> _STORED DATA_
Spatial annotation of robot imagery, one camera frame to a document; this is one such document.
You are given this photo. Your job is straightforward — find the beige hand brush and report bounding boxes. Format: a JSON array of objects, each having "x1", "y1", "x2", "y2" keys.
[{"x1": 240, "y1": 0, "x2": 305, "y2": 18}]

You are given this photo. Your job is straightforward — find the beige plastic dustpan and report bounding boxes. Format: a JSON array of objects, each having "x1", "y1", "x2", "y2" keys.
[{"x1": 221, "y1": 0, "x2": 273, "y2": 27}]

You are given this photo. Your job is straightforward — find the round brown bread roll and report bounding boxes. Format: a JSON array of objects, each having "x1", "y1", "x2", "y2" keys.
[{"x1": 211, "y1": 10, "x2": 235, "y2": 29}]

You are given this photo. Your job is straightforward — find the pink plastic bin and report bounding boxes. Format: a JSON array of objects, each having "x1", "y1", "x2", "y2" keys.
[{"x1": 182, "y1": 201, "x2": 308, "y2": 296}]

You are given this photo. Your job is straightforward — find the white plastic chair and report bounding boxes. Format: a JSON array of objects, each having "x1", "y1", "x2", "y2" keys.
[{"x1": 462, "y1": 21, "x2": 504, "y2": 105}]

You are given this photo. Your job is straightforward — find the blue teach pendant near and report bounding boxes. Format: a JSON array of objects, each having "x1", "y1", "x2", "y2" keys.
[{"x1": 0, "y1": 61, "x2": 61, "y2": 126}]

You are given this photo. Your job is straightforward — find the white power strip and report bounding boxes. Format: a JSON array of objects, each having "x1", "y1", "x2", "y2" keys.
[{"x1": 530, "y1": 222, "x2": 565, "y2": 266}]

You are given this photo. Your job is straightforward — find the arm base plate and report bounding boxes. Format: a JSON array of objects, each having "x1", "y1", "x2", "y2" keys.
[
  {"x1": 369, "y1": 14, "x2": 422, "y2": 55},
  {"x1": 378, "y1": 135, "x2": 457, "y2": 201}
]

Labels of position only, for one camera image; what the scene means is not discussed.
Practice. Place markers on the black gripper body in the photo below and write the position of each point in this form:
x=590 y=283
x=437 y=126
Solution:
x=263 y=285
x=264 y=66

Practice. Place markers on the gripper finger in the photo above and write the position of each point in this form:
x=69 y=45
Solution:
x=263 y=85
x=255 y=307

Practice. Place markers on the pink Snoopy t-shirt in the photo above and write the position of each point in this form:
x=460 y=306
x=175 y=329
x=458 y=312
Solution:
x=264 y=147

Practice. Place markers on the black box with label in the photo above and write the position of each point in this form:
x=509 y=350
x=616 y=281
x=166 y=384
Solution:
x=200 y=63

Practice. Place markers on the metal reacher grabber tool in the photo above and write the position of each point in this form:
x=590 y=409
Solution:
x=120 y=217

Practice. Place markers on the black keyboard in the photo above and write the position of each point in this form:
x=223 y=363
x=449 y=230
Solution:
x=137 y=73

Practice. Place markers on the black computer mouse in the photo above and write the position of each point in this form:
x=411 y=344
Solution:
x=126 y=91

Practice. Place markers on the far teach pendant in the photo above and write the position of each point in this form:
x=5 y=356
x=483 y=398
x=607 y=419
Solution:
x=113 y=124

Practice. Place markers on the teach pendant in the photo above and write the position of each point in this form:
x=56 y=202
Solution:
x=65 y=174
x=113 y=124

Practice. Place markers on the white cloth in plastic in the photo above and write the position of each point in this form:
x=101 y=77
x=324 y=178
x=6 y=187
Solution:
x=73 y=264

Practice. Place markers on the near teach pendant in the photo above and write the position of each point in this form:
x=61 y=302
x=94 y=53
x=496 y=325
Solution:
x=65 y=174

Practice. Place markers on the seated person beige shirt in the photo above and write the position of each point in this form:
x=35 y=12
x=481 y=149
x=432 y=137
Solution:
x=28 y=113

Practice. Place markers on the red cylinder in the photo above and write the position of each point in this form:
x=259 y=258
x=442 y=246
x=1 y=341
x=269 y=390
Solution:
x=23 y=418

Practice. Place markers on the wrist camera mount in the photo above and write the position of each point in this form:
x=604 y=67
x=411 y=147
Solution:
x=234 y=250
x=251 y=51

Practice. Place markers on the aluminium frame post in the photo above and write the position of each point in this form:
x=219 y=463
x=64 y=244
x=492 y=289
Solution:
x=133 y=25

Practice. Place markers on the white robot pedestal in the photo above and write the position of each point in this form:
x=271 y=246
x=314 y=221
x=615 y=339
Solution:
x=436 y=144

> _WORK ORDER_
In the material above, the line with "Practice. Place markers on the red" marks the start. Print it and every line after it through the last, exactly.

> _EXERCISE RESULT_
Practice. Place markers on the red cylinder in the photo above and write the position of each point in this form:
x=259 y=258
x=442 y=246
x=1 y=341
x=269 y=390
Solution:
x=23 y=418

Practice. Place markers on the wrist camera mount in the photo above and write the position of each point in this form:
x=604 y=67
x=411 y=147
Solution:
x=234 y=250
x=251 y=51

Practice. Place markers on the aluminium frame post in the photo above and write the position of each point in this form:
x=219 y=463
x=64 y=244
x=492 y=289
Solution:
x=133 y=25

Practice. Place markers on the white robot pedestal in the photo above and write the position of each point in this form:
x=271 y=246
x=314 y=221
x=615 y=339
Solution:
x=436 y=144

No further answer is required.